Starry Starry Nights

No-one would have called him successful. He was a quiet, introspective child. When he grew up he tried his hand at dealing art. Quitting that when his surroundings became depressing he served as a missionary to Belgium for some time before returning home to live with his parents. His younger brother supported him financially and the two kept up quite the correspondence. He painted a lot. He drank a lot. He cut off his own ear. He spent some time in a psychiatric hospital or two. He killed himself. On this foundation much of the history of Western art is built. In roughly ten torturous years Vincent van Gogh produced 2,100 artworks, 860 of which are without question some of the best Post-Impressionist paintings ever imagined, one of which is my absolute favorite. I love The Starry Night. There are no rules to my arguably good taste. I might like something everyone loves or love something no-one likes but whatever I'm fixed on I'm fixed on that. Hard. So when Kristen and I were blessed to be at Women Ministering to Women in New York City there was just one thing we had to do. We had to go to the Museum of Modern Art and we had to see The Starry Night. I had already gone all the way to London and not seen The Globe Theater (we're not going to talk about it) and I was not missing the opportunity to see this painting. No arguing. No questions. I had to see it. 

Kristen enjoyed her subway experience a lot. Here is picture proof of that... 

Kristen enjoyed her subway experience a lot. Here is picture proof of that... 

Service ran long. (Thank the Lord. What a beautiful move of His presence we experienced that day.) We had to be on Broadway to pick up our Anastasia tickets at seven that night. The museum opened too late for us to make it the following morning without missing our flight. I had spoken that morning, and not eaten all day. (Because who has time for food? Obviously Jesus first, and then I'm trying to get to MOMA.) To further complicate matters our beautiful tour guide Sarah, (whom we would have been HOPELESS without) had learned how to perfectly navigate the subway, but the schedule changes on the weekends. The minutes ticked by, the trip was endless, I looked across at Kristen and I told her: "It's just a painting. It's just a thing. That's not even why we're here. I release this. It's okay. It will not ruin our night." I cried a little.

We got off one subway line and hopped on to another. The minutes continued to tick by so Sarah and I decided we would all just get off at the next stop though we didn't even know what was there and Kristen and I would Uber to the theater. 

Y'all. I was trying to be brave and I was trying to be fun but my heart was sad. 

Y'all. We made our way onto the escalator and I looked to the right and the wall was plastered with posters that said "MOMA." 

"Why do all these posters say 'MOMA' guys? Why? Why!?! Why!?!" I was not even remotely pretending to be calm. When we exited that subway station the Museum of Modern Art was right. across. the. street. We had twenty minutes. We booked it. Ran in. Bought tickets. Checked bags. "Where's the Van Gogh m'aam? You know the one." Made it to the right level of the building. Couldn't find it. Power walking past mesmerizing beauty all around us and could not locate the thing. Kristen kept saying "Just ask someone" and I kept snapping "No. I need to find it myself. I need to find it myself!" because I was genuinely near hysteria. All at once we rounded a corner and time stood still as chill bumps crawled up my spine because there it was. 

This photo is a recreation of my first view of it because in actual real time I couldn't remember how hands worked. 

This photo is a recreation of my first view of it because in actual real time I couldn't remember how hands worked. 

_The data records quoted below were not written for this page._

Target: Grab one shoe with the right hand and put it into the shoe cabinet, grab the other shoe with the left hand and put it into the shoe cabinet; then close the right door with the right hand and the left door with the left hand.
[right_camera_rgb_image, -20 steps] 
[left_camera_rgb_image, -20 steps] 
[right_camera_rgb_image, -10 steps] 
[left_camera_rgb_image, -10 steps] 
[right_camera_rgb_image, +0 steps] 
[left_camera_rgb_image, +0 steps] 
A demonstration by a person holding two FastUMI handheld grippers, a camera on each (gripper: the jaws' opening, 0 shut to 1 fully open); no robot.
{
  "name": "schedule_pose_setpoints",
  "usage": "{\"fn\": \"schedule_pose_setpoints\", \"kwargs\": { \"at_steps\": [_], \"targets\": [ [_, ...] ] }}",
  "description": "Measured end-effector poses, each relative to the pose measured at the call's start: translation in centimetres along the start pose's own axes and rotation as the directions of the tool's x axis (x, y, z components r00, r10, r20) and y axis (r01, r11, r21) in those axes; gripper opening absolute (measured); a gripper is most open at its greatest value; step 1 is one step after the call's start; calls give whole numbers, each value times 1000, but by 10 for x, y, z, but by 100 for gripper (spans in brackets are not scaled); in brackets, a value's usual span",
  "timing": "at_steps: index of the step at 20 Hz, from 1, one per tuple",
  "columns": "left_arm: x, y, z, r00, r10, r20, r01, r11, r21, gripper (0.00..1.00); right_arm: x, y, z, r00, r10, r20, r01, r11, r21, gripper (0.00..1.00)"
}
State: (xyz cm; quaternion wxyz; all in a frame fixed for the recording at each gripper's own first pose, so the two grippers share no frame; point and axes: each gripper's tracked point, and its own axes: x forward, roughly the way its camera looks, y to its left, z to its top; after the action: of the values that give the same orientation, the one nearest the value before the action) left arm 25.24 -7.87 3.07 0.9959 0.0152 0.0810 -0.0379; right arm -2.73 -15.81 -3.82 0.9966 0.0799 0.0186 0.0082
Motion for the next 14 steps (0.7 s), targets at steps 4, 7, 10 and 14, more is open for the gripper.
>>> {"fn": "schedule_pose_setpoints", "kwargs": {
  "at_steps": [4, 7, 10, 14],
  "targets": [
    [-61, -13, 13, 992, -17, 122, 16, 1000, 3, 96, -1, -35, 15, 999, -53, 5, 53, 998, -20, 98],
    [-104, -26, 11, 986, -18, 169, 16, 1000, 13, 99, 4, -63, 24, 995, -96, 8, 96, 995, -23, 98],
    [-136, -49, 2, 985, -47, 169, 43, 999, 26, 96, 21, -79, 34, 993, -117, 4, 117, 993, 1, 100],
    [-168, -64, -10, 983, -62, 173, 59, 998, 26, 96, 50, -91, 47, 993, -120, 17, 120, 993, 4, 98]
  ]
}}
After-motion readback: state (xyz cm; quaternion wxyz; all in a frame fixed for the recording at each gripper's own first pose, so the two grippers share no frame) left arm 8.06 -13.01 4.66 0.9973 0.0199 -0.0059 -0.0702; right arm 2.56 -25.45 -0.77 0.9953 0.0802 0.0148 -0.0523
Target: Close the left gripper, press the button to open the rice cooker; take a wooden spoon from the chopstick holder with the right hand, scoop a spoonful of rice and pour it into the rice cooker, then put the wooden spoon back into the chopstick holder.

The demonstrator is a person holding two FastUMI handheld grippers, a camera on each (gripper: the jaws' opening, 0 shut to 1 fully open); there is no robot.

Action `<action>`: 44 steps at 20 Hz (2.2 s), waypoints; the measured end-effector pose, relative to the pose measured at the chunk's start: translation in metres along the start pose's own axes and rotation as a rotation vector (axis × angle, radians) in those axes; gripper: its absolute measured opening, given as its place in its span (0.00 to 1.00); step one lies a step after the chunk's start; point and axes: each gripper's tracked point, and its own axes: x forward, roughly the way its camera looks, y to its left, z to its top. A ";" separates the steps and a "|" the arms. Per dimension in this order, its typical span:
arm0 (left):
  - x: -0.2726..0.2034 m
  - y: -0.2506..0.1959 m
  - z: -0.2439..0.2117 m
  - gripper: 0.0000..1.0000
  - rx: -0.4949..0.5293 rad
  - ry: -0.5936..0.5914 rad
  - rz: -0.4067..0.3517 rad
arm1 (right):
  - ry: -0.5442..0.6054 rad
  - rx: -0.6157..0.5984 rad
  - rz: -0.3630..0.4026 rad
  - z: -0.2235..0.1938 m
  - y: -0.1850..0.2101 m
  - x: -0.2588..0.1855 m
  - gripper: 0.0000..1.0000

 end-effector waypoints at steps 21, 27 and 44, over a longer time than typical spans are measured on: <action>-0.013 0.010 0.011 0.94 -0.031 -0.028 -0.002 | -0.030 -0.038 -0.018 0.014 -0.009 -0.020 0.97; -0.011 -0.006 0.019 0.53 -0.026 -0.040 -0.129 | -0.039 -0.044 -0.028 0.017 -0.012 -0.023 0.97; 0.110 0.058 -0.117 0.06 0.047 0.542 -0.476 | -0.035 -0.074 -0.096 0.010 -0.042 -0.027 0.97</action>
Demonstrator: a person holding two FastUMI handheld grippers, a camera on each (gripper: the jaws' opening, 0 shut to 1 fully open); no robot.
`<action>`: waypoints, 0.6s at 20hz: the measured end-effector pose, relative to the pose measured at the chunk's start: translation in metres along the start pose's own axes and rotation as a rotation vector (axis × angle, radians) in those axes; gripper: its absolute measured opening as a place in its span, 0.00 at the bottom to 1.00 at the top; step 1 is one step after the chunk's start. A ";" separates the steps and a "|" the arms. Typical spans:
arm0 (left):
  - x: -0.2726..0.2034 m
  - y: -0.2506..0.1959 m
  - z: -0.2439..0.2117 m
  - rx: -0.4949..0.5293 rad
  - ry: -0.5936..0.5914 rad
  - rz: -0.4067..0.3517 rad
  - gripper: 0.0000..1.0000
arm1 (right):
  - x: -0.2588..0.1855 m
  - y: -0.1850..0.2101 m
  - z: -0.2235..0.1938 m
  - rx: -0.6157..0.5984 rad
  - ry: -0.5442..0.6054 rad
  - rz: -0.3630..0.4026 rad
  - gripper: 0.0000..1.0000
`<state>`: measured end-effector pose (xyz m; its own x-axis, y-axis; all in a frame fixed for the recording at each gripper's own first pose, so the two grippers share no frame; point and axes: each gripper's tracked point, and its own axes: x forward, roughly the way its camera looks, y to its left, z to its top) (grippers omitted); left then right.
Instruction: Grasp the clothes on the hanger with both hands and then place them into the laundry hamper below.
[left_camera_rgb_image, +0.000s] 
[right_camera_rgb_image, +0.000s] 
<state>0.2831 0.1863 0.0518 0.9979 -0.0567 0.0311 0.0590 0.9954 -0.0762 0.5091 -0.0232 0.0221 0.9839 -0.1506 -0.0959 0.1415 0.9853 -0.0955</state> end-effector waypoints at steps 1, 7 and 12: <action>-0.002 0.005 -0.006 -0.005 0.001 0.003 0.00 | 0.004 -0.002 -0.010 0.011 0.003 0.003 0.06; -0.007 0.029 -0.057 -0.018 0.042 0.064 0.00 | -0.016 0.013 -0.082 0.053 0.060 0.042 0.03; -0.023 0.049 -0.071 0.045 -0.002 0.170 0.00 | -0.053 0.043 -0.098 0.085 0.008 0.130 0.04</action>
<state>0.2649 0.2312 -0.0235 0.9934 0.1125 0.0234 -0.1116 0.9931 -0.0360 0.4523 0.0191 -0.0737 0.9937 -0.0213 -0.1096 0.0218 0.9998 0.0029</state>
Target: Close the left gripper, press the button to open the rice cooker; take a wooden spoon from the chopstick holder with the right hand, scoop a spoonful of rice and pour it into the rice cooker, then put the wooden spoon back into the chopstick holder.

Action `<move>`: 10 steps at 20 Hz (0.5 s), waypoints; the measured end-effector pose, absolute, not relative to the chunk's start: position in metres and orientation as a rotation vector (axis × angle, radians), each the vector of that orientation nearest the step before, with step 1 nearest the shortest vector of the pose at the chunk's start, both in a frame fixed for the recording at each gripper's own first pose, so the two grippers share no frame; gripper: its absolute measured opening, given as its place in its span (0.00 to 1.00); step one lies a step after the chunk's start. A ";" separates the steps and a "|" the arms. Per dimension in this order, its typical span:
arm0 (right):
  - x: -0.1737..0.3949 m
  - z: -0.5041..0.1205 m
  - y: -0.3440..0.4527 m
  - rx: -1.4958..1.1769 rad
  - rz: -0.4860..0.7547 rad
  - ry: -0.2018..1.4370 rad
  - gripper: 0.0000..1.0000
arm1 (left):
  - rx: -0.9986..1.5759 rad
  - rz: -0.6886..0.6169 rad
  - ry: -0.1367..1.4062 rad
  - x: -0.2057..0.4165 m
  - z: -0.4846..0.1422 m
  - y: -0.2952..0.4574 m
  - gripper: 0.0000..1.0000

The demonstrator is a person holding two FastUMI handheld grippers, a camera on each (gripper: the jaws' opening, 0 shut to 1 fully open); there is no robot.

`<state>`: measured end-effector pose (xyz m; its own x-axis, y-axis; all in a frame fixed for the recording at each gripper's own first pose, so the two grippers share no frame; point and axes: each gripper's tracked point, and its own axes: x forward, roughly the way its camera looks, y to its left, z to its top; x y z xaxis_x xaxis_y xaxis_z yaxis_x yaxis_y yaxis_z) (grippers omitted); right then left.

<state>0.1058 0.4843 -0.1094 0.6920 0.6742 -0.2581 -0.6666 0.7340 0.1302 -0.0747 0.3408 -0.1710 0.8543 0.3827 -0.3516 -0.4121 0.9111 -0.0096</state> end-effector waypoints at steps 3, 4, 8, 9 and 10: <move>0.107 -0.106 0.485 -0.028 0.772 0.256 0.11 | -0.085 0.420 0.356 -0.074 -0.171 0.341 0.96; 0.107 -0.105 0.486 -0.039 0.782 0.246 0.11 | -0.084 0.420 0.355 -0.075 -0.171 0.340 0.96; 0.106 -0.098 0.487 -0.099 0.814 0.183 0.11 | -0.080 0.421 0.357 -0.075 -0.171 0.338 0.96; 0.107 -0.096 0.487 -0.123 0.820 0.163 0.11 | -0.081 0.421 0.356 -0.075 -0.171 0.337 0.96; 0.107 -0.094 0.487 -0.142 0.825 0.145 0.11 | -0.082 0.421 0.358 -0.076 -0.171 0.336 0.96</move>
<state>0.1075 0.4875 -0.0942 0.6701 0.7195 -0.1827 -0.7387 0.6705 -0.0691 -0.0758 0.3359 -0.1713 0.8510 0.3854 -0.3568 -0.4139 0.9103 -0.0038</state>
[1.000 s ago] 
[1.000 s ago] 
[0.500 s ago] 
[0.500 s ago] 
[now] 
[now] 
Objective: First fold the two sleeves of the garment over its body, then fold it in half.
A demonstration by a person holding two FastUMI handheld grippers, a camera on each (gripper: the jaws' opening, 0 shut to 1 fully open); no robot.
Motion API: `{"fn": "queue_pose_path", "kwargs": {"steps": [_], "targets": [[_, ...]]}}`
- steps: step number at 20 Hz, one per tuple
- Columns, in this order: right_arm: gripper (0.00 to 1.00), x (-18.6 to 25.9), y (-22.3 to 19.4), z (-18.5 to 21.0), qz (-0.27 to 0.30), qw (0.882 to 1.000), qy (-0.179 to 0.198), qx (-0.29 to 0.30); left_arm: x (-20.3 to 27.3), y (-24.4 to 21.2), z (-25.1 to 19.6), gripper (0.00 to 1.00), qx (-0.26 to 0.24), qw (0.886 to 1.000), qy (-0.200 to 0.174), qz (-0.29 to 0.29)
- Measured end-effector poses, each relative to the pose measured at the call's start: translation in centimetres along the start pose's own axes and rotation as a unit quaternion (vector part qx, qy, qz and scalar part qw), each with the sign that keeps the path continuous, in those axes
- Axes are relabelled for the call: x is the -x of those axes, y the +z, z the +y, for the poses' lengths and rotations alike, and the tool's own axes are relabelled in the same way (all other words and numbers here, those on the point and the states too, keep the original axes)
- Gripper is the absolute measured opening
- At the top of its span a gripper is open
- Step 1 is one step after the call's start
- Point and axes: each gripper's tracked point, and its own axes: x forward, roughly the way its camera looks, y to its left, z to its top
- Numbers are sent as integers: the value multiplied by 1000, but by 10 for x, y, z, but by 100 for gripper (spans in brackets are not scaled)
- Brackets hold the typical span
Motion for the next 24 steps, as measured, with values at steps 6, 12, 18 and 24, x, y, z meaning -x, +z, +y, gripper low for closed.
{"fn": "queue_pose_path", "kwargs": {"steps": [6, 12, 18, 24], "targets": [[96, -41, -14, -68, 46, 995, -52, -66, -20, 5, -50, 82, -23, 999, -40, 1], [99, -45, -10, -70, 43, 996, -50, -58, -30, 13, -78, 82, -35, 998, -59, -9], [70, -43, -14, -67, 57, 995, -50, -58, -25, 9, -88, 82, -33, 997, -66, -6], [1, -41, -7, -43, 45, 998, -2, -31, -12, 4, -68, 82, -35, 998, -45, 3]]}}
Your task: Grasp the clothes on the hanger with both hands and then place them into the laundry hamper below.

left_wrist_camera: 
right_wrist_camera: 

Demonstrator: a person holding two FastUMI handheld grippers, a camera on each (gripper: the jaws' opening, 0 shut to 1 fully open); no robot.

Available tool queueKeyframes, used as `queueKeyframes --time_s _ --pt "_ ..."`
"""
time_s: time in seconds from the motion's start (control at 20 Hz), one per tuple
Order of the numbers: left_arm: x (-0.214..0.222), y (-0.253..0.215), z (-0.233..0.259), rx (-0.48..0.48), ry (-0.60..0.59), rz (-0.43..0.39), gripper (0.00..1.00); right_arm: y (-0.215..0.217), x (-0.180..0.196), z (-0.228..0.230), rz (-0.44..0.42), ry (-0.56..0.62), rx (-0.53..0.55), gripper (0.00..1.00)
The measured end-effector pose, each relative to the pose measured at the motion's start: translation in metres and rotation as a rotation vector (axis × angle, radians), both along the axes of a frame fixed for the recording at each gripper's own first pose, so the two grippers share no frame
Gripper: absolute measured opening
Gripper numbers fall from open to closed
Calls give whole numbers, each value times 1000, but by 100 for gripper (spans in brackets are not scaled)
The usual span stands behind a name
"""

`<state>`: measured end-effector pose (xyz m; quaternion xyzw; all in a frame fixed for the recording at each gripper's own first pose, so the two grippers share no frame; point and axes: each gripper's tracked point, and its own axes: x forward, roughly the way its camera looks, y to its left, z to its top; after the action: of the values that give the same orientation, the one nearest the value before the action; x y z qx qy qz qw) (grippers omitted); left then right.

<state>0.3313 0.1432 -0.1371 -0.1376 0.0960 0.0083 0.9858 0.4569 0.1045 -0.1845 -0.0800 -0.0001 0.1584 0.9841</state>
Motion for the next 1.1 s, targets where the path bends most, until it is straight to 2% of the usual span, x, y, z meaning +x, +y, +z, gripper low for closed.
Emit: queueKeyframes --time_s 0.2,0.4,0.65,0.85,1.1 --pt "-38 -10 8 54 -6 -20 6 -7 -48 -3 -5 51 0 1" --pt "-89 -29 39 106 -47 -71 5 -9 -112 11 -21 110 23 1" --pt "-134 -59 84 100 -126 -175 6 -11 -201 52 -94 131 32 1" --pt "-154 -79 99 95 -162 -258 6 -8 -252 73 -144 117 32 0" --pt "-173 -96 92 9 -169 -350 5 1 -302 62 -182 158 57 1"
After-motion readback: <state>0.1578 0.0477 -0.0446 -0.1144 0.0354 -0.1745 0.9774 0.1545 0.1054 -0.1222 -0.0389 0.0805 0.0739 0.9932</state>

Kristen does a stellar dramatization of my original dramatic gasp. I'm not even ashamed of it. I did gasp. My knees buckled. Everything moved into slow-mo. I cried a little. It was so. much. better. in person. I had thought about it. I've seen pictures. I've experienced prints. I've noticed carbon copies on mugs and stationary and t-shirts but it was so. much. better. in person. I did not have all of the desired hours to read every plaque and gaze at every piece and commiserate with everyone standing next to me. It was not at all how I had planned it but there it was. Vivid and vibrant and moving. Not that it moved me emotionally, though it did, I mean it was moving on the canvas. Kristen had admonished me multiple times, knowing how I am: "You cannot touch it." 

I didn't have to touch it. It touched me. 


This is one of the most beautiful moments I have ever had with the Lord. People faded. Sounds diminished. The lighting dimmed. I understood it. I understood all over again how very worthy of trust He is. How I can come to Him with my plans, and the desires of my heart, putting both of those things into His hands and trusting that He knows best. That His way is not only right, but good. Not just good for others, or the development of my character, or my ministry, but good for my heart as well. How trading my plans for His is never a bad deal, and ever the best decision. 

He knows what He's doing, and when He does something it is always so. much. better. than I ever could have dreamed. 

So I foresee, and I'm confident enough to state it, many starry starry nights ahead. I have an inkling  that they'll be so much better in person.